§ **Description of the task**:
Please determine how many lines of the material include the word "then", and respond with nothing but that number.

§ **Information shown**:
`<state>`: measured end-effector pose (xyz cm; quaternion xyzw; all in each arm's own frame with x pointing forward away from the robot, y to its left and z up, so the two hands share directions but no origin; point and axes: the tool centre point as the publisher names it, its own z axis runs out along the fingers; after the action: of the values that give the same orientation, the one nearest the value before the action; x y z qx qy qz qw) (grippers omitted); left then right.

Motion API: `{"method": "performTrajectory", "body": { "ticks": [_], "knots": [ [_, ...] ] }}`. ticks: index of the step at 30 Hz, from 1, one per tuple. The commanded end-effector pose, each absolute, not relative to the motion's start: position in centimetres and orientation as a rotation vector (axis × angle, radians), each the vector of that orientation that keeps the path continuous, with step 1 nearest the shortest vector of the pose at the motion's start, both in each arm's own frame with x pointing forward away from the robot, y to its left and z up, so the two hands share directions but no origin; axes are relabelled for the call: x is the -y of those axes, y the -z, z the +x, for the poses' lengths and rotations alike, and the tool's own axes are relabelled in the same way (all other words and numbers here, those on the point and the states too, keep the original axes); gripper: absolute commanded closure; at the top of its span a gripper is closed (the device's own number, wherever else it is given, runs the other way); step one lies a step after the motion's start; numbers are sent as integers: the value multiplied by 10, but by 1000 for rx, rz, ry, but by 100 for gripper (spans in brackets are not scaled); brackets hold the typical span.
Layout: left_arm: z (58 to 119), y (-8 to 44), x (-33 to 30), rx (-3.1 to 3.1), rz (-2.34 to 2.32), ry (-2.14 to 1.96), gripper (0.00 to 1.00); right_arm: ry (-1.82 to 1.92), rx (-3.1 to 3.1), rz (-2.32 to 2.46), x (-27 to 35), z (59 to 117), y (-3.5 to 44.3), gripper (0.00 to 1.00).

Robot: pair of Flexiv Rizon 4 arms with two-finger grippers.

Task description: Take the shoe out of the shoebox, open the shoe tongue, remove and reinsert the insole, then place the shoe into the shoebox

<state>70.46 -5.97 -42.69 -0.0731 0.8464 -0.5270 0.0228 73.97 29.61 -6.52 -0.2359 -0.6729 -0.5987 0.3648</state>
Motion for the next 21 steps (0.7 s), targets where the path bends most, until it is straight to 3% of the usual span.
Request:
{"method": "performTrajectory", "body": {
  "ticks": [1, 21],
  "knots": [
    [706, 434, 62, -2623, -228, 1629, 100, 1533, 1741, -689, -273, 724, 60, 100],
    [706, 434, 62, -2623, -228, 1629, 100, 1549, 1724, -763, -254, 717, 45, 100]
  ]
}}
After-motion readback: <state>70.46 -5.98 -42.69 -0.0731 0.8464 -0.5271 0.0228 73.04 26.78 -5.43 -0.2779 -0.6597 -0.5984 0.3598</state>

§ **Result for this task**:
2